The three voices from The Street:
- One is the hysterical shouting of the panic-stricken, telling you to cash in all your investments and keep your money in a sock under your bed.
- A second is the comfortable pacification of the passive, urging you to wait out the long haul with no changes to your portfolio.
- A third voice: the persuasive promise of the get-rich-quick crowd, whispering secret formulas guaranteed to line your pockets with gold.
Nine Wall Street Myths (#7 – #9)
Here are the final three of the nine investment myths that Wall Street wants you to believe:
Investment Myth No. 7
Diversification of assets will always protect your investment. Diversification is important but is overrated as a means of controlling risk. The reason? During catastrophic events, most assets become highly correlated, meaning they drop together. So diversification does very little to protect your portfolio.
Put simply, when one block is pulled out, the whole tower comes tumbling down. The success of a portfolio is not just the result of its holdings, but the quality of the underlying investment process. This process should include a healthy exit strategy and carefully set loss-control measures. There is no way to insulate yourself from risk through diversification alone.
Investment Myth No. 8
Time in the market reduces risk. Common market philosophy states that successful investing is accomplished by staying fully invested over the long term, to capture the market’s average return. However, the idea that holding an investment long enough will somehow reduce risk is greatly flawed.

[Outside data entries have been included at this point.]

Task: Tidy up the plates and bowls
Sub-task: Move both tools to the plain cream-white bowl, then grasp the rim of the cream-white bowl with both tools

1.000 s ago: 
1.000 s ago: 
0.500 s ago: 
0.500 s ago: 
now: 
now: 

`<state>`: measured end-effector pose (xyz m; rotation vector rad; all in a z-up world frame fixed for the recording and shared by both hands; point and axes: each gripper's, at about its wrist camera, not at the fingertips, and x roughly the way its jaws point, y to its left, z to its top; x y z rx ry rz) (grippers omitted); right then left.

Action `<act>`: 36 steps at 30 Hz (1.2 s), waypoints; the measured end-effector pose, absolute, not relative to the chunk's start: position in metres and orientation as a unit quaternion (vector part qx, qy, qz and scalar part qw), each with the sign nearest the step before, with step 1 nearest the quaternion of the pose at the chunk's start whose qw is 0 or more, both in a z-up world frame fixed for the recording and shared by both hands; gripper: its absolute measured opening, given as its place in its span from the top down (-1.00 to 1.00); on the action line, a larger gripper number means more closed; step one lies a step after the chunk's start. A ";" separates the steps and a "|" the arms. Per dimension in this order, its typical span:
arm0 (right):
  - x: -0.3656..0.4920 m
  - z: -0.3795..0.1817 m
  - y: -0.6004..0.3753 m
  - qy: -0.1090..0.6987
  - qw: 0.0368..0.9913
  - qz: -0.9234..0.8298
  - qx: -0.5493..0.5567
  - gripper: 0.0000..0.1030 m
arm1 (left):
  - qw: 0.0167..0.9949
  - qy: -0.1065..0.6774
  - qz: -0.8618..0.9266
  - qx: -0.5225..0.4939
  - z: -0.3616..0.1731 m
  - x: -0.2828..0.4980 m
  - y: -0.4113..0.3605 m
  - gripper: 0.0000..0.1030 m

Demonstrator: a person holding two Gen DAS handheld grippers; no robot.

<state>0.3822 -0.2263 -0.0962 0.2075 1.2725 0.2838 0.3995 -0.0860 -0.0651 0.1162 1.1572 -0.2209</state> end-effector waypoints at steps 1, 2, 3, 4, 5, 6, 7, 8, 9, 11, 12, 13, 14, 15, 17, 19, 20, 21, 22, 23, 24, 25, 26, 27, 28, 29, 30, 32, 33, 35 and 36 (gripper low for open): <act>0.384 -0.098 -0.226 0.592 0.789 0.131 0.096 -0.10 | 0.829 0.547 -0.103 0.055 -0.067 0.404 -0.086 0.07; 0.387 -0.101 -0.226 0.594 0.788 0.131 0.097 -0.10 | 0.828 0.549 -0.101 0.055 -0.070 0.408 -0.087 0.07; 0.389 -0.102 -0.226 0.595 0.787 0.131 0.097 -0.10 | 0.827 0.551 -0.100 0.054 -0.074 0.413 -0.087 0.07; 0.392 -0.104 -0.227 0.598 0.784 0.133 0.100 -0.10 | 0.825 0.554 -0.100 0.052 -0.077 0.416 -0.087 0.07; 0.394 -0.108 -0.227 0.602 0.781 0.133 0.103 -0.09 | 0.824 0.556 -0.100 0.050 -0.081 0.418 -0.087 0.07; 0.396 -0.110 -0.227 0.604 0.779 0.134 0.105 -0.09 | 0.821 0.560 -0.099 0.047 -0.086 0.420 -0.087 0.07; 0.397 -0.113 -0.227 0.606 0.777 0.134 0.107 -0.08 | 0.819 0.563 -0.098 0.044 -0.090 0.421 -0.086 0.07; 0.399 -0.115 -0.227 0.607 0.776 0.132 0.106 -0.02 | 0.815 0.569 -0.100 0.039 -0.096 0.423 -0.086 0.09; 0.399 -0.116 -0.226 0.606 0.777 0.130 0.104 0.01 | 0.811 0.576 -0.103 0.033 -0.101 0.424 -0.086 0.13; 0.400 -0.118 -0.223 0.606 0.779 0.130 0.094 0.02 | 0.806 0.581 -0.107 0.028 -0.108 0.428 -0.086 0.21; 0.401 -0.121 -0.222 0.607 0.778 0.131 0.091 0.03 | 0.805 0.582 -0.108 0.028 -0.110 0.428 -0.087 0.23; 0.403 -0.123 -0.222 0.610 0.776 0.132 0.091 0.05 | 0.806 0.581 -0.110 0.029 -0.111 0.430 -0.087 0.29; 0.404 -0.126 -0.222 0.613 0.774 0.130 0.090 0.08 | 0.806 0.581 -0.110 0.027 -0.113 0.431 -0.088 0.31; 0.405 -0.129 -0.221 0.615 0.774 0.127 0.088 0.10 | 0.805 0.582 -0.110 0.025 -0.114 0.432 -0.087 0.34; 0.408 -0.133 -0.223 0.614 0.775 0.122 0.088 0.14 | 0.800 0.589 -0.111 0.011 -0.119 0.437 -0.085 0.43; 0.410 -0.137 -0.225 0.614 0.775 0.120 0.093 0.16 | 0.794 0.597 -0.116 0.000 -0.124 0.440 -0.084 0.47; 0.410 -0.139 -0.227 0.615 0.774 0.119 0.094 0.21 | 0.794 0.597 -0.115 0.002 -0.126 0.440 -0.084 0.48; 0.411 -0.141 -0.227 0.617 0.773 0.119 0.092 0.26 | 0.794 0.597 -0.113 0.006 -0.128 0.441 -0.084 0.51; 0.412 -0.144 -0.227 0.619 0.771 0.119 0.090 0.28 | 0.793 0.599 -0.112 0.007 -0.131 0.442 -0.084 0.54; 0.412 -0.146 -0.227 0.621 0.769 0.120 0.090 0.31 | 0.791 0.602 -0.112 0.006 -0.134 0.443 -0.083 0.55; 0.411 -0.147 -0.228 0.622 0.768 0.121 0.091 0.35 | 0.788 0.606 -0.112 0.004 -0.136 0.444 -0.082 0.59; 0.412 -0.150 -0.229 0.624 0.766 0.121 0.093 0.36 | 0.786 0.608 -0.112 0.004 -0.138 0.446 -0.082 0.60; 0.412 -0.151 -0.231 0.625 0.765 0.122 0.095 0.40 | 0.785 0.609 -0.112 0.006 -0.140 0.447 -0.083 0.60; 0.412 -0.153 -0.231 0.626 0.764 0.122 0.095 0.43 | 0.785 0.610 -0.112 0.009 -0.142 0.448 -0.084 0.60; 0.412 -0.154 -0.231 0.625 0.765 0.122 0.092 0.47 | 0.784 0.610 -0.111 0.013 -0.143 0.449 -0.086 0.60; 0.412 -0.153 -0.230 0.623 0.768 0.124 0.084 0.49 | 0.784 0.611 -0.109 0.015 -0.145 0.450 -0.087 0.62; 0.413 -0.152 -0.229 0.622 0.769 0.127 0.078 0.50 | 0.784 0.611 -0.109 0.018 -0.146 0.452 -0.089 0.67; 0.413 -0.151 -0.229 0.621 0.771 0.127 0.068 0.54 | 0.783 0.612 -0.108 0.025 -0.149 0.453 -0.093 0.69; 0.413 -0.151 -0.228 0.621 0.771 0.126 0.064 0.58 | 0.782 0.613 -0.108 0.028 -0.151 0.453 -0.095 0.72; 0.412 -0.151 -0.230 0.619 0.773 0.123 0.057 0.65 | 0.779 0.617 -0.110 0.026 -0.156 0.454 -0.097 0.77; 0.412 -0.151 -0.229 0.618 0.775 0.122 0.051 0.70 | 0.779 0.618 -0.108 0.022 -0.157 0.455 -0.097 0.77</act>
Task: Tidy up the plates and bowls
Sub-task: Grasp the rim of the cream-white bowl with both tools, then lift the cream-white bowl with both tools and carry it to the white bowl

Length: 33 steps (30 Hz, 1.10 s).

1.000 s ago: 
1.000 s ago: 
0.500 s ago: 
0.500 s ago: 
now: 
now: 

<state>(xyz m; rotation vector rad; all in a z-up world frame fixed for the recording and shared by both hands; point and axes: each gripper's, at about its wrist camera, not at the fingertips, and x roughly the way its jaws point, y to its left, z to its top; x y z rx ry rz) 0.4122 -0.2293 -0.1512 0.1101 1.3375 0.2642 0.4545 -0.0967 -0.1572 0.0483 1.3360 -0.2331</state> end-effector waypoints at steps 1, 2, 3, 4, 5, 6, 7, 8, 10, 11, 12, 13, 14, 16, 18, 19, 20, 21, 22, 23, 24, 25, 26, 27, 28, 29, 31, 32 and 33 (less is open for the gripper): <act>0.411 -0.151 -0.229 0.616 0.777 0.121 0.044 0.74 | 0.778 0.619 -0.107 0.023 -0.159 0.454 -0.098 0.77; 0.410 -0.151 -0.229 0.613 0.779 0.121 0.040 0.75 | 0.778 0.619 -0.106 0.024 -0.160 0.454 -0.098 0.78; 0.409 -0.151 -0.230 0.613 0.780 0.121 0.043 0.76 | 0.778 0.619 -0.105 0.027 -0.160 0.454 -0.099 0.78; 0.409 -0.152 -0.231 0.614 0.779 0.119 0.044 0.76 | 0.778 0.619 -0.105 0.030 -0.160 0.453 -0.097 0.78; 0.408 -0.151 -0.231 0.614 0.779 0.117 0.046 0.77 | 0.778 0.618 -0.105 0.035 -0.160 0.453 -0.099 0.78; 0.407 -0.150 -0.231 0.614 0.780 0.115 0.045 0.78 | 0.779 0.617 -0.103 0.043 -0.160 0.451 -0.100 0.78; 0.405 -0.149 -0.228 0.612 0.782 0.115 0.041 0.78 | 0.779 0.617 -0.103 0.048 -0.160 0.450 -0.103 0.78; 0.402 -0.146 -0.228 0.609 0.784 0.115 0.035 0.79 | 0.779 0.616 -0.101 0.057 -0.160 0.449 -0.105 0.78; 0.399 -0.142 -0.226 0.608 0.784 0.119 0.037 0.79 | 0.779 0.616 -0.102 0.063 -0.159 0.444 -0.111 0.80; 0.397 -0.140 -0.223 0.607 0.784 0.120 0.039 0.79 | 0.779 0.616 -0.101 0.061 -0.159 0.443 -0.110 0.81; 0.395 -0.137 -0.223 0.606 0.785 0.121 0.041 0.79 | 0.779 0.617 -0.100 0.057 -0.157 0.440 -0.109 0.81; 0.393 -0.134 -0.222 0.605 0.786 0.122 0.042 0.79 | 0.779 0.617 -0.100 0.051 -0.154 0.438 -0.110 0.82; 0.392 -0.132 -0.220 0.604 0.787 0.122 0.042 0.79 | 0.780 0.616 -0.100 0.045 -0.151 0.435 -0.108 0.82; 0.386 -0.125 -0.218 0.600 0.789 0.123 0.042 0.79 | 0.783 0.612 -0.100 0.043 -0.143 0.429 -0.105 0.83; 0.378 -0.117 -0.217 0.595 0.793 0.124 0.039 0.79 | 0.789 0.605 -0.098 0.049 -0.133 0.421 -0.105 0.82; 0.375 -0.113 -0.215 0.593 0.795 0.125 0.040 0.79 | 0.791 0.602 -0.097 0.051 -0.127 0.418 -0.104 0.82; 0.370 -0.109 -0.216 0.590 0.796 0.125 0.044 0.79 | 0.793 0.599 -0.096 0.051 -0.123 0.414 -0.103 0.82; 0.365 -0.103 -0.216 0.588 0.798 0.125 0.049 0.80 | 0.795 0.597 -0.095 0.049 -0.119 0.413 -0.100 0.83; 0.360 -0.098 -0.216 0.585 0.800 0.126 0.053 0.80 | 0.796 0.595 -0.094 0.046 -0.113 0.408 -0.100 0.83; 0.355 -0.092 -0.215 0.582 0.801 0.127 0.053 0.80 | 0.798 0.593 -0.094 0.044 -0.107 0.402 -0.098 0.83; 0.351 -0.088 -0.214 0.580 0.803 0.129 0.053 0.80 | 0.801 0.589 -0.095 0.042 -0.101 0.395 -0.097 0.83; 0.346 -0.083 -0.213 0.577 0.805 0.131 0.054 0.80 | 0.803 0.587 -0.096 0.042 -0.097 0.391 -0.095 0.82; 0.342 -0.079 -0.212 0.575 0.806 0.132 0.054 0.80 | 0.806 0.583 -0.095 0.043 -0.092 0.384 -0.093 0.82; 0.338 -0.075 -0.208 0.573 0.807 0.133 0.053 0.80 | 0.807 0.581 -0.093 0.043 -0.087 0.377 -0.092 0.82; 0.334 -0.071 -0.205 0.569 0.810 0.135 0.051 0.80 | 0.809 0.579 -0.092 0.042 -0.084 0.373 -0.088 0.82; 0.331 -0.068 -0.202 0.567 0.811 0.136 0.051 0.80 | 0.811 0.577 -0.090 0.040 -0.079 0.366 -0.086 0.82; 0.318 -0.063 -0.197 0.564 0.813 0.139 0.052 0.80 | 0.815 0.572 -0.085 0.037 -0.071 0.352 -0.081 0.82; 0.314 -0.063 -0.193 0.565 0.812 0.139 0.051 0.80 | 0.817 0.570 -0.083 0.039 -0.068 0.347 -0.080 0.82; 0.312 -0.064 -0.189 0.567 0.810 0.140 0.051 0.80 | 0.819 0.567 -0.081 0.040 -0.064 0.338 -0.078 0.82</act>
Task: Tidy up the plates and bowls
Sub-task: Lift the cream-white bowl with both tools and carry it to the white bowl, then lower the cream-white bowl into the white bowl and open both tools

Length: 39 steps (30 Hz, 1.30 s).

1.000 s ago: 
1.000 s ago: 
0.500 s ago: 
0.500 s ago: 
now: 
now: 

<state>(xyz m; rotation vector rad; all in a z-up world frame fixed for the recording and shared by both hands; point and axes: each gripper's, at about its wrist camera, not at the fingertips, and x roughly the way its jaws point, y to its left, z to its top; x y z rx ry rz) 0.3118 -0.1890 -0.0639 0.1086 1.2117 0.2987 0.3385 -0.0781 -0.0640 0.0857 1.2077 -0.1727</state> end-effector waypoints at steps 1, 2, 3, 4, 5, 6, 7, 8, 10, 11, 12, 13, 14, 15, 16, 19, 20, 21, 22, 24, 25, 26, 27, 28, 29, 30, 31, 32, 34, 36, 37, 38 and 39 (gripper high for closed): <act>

Mathematical calculations show that the risk associated with wealth does not decline by extending your time horizon. Nobel Laureate Paul Samuelson probably said it best: The longer you hold an investment, the greater your chances are of suffering a crash or a series of crashes.
It is not a question of time in the market that will help you reach your financial goals, but a well-founded investment strategy that correlates with your future desires can help.
Investment Myth No. 9
The best strategy is to set it and forget it. Successful stock investing takes more than a single decision to buy a mutual fund or a basket of stocks. After all, the market environment changes over time, as do your personal needs. Doesn’t it make sense that your investment strategy needs to change, too? One way to consider navigating the stock market is to move with it.
If you’re standing still, eventually you will most likely get run over. The penalty for taking a passive approach to investing is most likely (at best) taking unnecessary risk, and probably (at worst) experiencing a devastating loss. The reward for taking an active approach can be the ability to control risk and gain steady profit.